The NRL researchers tried 10 to 15 binders common in 3D printing. Some were water-soluble and others alcohol-soluble. The scientists made pastes with each and created test discs. One of the water-soluble versions was chosen, because it proved best at creating a homogeneous mix of the right viscosity.
Looking ahead
At the moment, the shapes they’ve made by robocast printing are not as dense as those they’ve made with the die-pressed technique. The NRL researchers continue to search for the optimal heating rate for the furnace, meaning one that burns off the binder completely while fostering the resin and metal chemical bonds that must form to create a suitably dense ceramic. The researchers are also working toward printing objects — hollow cylinders and tapered and conical discs — that are taller and made from smaller beads of extruded paste, known as pixels in the industry. The smaller the pixels, the more precise and finely detailed the 3D-printed object can be. The NRL researchers are printing parts that are several centimeters tall made up of pixels that are just under a millimeter in diameter. They think eventually their printing method could produce parts as large as needed — building-size, in theory — of any shape. They haven’t set a pixel size target yet.
Another goal: Figuring out how to create 3D-printed ceramics that are as close as possible to the density of die-pressed ceramics. To test hardness, they employ a microindentation tester. A small sample of the ceramic is placed on the device’s platform, and a pin head measuring about 100 microns in diameter presses down on the surface to a preset pressure. The larger the microscopic indentation, the softer the material.
To assess how stable and strong the material will be when heated, they examine microscopic crystals in the ceramic with the help of an X-ray diffraction machine. A sample is placed on a pressure plate in the center of the machine; an X-ray tube shoots X-ray beams at the sample while a detector behind the sample rotates through a range of angles to pick up the reflected beams. The machine churns out graphs depicting the angles at which the X-rays are reflected by the crystals in the material and the intensity of the reflected X-rays. The various peaks in the graphs create signature patterns that software analyzes to identify the type and phase of metal or carbon crystals in the material, as well as size and volume of the crystals.
Another issue is that, so far, the 3D-printed ceramics have come out more porous than the pressed discs. In some cases, those microscopic gaps need to be filled to make the material denser and therefore stronger and more heat resistant. One option would be vapor infiltration. A gas in the furnace chemically reacts with the ceramic — either as it is forming or after it has formed — and fills in any pores. Another idea is to paint a solution on the 3D-printed object that would fill in the pores through a chemical reaction at lower temperatures, Butler says.

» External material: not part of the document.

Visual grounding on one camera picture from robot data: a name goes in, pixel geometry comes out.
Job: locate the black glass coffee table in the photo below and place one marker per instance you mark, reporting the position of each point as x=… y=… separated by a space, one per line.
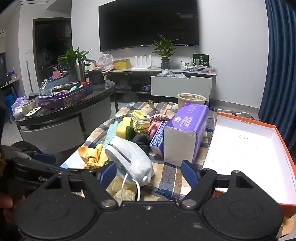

Even at this stage, the NRL researchers are thinking about how to make the process as easy as possible for aerospace manufacturers to adopt. The researchers sought advice from NanoArmor, whose executives have helped commercialize new materials and electronics technologies for several companies. Parts must be affordably mass produced, which means initial ingredients must be chosen with cost in mind. Efforts must be taken to eliminate any unnecessary steps. “We pushed down requirements about scaling up, about costs, about timing,” says Terrisa Duenas, NanoArmor chief executive. “A lot of times when you make a material, you don’t even think about how to scale it up. And it just seems like: ‘Well, we’ll multiply by three or 10 or whatever you need,’ but a lot of technologies don’t scale like that.”